Sem categoria

A importância de ler os clássicos

Muita gente já profetizou sobre o fim dos livros e até da literatura, acossados por cada nova iParafernália anunciada pela Apple. Poucos, porém, o fizeram com tanta autoridade e com tanta ênfase quanto o mítico escritor norte-americano Philip Roth, em entrevista publicada na última edição da revista Época.

Por Hugo Souza*

“A cultura literária como conhecemos vai acabar em 20 anos. Ela já está agonizando. Obras de ficção não despertam mais interesse dos jovens, e tenho a impressão de que não são mais lidas. Hoje, a atenção é voltada para o mais novo celular, o mais novo tablet. Daqui a poucas décadas, a relação do público e do escritor com a cultura será muito diferente. Não sei como será, mas os livros em papel vão acabar. Surgirá outro tipo de literatura, com recursos audiovisuais e o que mais inventarem”, disse à Época um desiludido Roth, que há não muito chegou a anunciar que não escreveria mais.

A sentença do fim da cultura literária anunciada por Philip Roth vem na sequência de um ronrom no meio literário sobre o mesmo assunto envolvendo o nome de um outro escritor não menos célebre, Umberto Eco. Correu a notícia de que Eco estaria reescrevendo sua obra-prima, “O Nome da Rosa”, em uma linguagem mais simplificada, para a geração internet, uma espécie de “O Nome da Rosa para Leigos”.

Elementar demais, meu caro Watson

O novo “O Nome da Rosa” teria menos referências eruditas e seria mais “amigável” para a leitura em tela. O escritor italiano correu para desmentir os boatos, dizendo que está fazendo apenas uma revisão do livro, corrigindo erros para uma nova edição.
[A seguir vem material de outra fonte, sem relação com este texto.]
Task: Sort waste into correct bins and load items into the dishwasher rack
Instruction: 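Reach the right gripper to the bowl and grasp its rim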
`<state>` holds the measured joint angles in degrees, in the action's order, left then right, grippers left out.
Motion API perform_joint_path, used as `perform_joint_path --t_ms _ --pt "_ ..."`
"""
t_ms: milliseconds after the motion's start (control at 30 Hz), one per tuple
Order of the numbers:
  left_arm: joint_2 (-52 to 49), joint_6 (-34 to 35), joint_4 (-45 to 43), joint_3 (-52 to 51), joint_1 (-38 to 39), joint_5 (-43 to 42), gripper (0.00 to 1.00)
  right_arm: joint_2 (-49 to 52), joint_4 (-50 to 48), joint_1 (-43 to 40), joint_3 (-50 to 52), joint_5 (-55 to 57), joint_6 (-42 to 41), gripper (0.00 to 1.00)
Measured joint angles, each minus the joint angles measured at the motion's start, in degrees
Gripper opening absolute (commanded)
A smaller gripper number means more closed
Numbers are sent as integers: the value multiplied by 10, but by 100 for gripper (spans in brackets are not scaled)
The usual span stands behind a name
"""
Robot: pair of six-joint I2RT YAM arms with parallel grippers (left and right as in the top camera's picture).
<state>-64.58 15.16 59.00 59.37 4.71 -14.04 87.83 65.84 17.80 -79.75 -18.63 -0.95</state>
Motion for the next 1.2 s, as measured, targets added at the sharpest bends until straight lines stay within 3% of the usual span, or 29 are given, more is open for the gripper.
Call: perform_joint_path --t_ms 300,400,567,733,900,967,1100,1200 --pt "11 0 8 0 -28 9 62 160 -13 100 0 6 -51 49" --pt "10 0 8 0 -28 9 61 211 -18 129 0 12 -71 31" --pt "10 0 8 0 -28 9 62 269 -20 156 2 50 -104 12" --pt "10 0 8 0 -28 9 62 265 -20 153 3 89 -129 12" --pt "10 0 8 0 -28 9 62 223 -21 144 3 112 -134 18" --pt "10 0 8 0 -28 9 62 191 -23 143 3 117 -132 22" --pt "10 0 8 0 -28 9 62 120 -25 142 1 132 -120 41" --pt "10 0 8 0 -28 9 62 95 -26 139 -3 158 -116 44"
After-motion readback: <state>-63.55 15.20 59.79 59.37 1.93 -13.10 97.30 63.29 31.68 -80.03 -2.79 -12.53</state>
Mas a notícia de que as aventuras de William de Baskerville e Adso de Melk ganhariam uma linguagem mais moderna já tinha saído nas páginas de alguns dos maiores jornais da Europa, como o francês Le Monde, o espanhol El País e o italiano La Repubblica.

Os boatos sobre Umberto Eco colocaram lenha em uma fogueira que arde e estala com altas labaredas há pelo menos dois anos, desde que a tradicionalíssima editora britânica Penguin causou alvoroço no mundo literário ao anunciar o lançamento de uma coletânea um tanto herética: a reunião de 60 clássicos da história da literatura recriados no Twitter.

Neste livro, Sherlock Holmes informa sobre suas investigações em tempo real, economizando artigos e pronomes: “Investigação continua. Deduzi coisas brilhantes a partir de poucas evidências. Percebeu restos de sal nos sapatos do dono da fábrica?”. Estaria Conan Doyle dando cambalhotas na sepultura?

Werther em 140 caracteres de sofrimento

E Goethe, que diria do seu jovem Werther resumindo os males da alma assim, em 140 caracteres: “Já disse o quanto estou chateado? Estou muito chateado. #pain #angst #suffering #sexdep”?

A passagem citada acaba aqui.